ズドンと重い手ごたえと同時に、確かにバトルハンマーはアジッドの手に命中した。だが、ミトナの予想を裏切って、ハンマーの先端はアジッドの手に受け止められていたのだ。
初速から考えて軽く手の骨は砕ける一撃だ。その辺の石塀なら粉砕する威力があったはずだが、アジッドは堪えた様子はない。
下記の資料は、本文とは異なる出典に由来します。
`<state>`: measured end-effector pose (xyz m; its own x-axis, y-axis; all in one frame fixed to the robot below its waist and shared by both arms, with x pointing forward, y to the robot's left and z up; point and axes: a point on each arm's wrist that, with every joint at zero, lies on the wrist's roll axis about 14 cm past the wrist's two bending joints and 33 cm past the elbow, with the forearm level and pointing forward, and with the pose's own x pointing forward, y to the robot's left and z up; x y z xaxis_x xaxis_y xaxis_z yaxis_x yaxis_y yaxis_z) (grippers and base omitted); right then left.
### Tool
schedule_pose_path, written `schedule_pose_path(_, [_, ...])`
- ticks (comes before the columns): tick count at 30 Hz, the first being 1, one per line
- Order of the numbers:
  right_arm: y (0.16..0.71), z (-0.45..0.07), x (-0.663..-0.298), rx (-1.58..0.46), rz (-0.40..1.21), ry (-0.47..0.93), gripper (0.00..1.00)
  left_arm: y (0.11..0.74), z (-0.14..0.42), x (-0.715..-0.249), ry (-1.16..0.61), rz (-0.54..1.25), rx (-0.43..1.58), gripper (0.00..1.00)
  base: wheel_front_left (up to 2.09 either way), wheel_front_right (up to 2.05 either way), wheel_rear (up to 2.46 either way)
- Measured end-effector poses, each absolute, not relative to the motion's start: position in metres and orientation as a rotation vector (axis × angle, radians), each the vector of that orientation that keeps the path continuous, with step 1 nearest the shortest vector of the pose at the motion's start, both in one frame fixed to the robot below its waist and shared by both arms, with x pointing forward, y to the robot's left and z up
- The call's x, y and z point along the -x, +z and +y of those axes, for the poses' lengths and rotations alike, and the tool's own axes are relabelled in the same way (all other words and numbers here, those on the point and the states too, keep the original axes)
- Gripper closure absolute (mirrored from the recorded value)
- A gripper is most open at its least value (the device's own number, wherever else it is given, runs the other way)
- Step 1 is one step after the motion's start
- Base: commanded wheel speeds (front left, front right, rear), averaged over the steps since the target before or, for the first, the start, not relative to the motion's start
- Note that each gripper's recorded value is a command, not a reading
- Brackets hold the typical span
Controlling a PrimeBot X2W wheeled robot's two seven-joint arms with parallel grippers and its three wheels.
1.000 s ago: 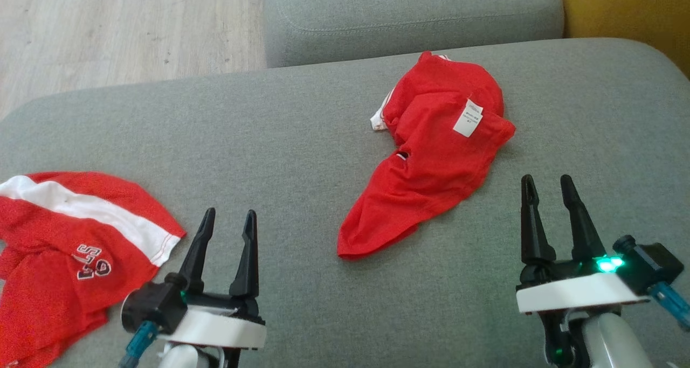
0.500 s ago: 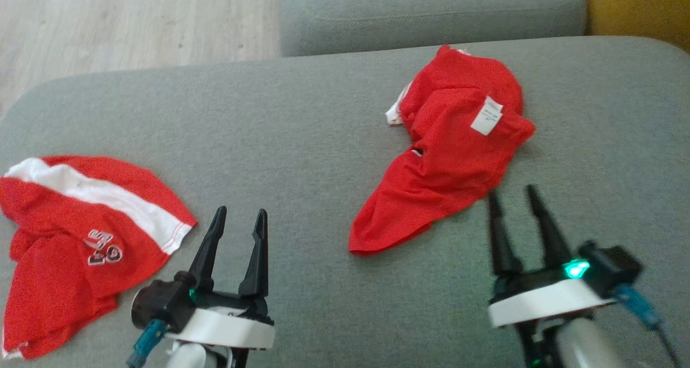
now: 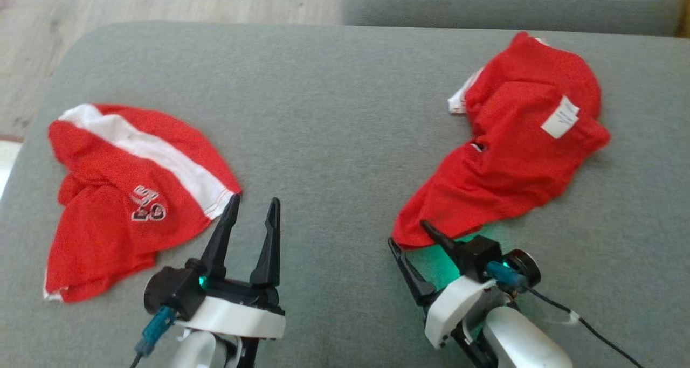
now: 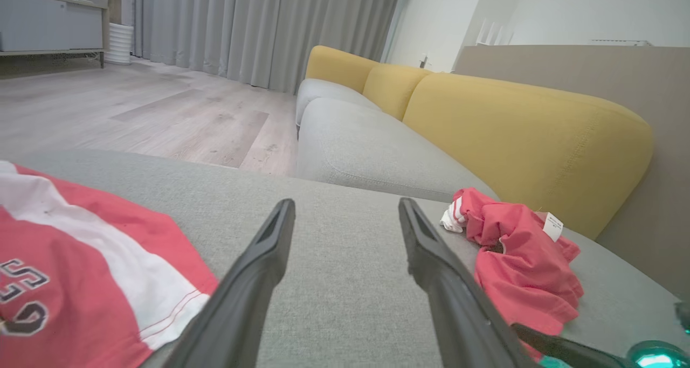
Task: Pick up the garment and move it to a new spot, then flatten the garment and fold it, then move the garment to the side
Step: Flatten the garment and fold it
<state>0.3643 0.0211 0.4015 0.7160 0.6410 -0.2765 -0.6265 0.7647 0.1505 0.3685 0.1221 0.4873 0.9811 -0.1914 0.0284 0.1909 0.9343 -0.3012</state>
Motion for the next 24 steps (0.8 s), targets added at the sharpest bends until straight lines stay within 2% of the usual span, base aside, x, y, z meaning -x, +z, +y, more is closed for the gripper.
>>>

それどころか、半獣人のミトナよりはるかに強い力でバトルハンマーを掴んでいる。
「これはこれは、そっちから手を出したンだから、これは正当防衛ダヨなァ!」
口から泡を飛ばしてアジッドが吼えた。血走った瞳がミトナの全身を嘗め回すように見る。
「ハンパ者のわりニは、いいカラダしてんじゃねェか」
ナメクジにでも這い回られたかのような嫌悪感。
麻薬でもやっているのか、おかしいことになっていることだけはわかる。ミトナは逃げることだけを優先しようと、バトルハンマーを手放すことにした。
ミトナとアジッドがもみあっている時間が、決定的だった。その間に近づいてきていた剣使いの男が、ミトナの腰あたりにタックルをかけるように抱きついてくる。
「放せ!」
ミトナの全力のひじうちが肩口に入る。明らかに関節が抜けた感触が伝わってくるが、剣使いの男はまったく気にした様子がない。その異様さにミトナはぞっとした。